Oh, right, and the other half of the episode happened.
To keep this brief, the Fatherland won the war, a treaty was signed, and the Empire’s forces began, as they term them, “cleanup operations.” While our mage battalion boys show off their chiseled bods in the shortest simulacra of a beach episode ever, Tanya finds herself still at the office, bored with nothing to do. However, after a brief chat with Viktoriya, Tanya discovers that a full-stop end to the war has not been declared, only an armistice, and that the Republican forces have converged at Brest Military Port, where their Navy is slated to withdraw.
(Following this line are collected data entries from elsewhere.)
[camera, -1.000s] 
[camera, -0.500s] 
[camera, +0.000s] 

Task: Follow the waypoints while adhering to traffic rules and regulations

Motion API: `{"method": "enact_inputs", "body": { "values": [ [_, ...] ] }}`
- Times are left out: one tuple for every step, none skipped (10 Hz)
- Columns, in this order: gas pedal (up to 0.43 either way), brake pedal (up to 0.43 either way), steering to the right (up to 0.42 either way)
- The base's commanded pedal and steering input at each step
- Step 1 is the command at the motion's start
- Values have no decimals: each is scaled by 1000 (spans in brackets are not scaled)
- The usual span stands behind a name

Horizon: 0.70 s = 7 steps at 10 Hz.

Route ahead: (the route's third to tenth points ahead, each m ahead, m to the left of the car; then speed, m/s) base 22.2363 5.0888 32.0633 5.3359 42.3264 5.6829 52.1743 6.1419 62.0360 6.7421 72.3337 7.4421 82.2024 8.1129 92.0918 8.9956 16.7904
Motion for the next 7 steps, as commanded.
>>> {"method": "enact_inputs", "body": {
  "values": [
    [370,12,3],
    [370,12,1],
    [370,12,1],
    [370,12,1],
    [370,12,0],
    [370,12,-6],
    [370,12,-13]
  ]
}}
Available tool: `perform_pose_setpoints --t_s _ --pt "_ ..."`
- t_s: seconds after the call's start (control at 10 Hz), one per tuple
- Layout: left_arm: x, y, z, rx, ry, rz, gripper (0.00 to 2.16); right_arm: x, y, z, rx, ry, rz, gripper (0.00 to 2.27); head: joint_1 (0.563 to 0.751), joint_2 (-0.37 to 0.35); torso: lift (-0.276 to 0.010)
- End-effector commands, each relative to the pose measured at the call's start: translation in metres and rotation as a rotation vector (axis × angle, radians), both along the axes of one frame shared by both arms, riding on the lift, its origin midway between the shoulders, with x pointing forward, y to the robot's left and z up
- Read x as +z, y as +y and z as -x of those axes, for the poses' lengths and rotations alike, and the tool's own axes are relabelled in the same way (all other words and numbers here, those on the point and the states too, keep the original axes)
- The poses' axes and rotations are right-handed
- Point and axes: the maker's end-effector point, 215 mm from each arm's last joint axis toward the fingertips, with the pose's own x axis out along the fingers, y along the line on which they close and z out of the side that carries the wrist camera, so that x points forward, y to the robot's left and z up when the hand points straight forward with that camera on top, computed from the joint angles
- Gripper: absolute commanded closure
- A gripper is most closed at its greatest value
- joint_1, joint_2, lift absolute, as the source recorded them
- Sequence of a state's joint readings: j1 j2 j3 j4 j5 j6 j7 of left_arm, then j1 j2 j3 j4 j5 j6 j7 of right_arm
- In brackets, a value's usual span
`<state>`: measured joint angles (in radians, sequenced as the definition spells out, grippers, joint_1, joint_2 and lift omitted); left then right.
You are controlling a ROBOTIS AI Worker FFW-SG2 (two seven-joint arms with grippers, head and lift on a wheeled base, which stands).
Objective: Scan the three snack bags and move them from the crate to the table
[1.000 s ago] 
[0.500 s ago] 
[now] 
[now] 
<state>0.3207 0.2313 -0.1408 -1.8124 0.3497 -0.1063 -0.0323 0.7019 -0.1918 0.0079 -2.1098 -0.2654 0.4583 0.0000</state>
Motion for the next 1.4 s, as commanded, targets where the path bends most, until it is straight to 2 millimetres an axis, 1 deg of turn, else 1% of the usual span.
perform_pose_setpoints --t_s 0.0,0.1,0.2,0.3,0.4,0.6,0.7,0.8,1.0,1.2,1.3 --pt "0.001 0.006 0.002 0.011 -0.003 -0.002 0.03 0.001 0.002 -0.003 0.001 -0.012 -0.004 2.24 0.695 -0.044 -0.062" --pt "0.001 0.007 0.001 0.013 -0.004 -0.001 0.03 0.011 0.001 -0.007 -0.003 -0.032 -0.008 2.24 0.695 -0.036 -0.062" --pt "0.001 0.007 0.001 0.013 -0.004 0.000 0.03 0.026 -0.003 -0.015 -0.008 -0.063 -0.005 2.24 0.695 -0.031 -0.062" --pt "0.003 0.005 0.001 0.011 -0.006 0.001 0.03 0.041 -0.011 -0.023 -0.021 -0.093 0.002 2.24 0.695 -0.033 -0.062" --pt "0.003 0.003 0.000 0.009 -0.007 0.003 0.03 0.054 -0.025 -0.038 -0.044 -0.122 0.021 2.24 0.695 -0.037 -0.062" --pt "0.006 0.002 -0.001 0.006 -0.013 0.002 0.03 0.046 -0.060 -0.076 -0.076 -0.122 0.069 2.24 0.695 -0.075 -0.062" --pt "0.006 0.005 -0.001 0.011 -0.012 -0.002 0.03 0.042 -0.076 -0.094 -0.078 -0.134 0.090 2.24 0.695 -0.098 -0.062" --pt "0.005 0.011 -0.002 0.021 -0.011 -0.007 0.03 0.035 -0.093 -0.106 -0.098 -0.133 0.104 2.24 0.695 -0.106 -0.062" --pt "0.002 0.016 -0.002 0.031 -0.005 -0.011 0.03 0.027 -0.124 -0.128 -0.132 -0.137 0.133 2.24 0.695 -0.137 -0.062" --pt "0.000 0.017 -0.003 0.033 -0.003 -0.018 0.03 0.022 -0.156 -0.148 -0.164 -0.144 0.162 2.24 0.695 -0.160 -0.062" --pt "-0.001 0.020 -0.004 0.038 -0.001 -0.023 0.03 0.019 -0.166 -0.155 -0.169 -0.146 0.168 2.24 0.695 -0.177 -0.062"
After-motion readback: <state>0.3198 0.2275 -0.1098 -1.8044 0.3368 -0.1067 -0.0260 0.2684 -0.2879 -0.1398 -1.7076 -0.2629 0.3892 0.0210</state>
She realizes that the Republican forces are retreating in order to regroup, and that the war is far from over if they do not eliminate the rest of the Republican forces at Brest. However, after pleading with the upper command to allow her to go, and even after threatening to instead simply engage in “force reconnaissance” of her own will, Tanya is commanded by the highest of military authorities to stand down by way of armistice order. In short, if Tanya were to engage the forces at Brest Military Port, she could be executed for disobeying superior orders, and if we have learned nothing about Tanya through this whole series, she is quite stringent about following the orders of superiors.
Despite the enormous diatribe above against the first half of the episode, the thing is, I genuinely enjoyed this latter half of the episode. I ended the episode feeling genuinely curious about what the Republic could possibly be planning to do with its short window of opportunity, and I’m left wondering what the show plans to do to top what it has set forth in previous episodes. We are left seeing Tanya perhaps be the most emotional she has ever been in the show. She screams, almost cries, and punches her knuckles red alone in the barracks. After fighting so hard for so long, she could have ended the war for good. She saw her chance, and it was snatched away from her. It’s devastating, and it’s fascinating to see Tanya losing this degree of control, with such potentially huge consequences. In a way, I suppose this episode brought with it two forms of disappointment – the first is of disappointment in the show and its nonchalance in killing off Sioux, and the second a sense of unease and disappointment that Tanya was unable to enact what she felt was necessary to prevent any future bloodshed in the war. I’m conflicted about this episode, finding that I hold polar opposite feelings about its two halves, and I genuinely hope that this is not the trend as the season draws close to its conclusion.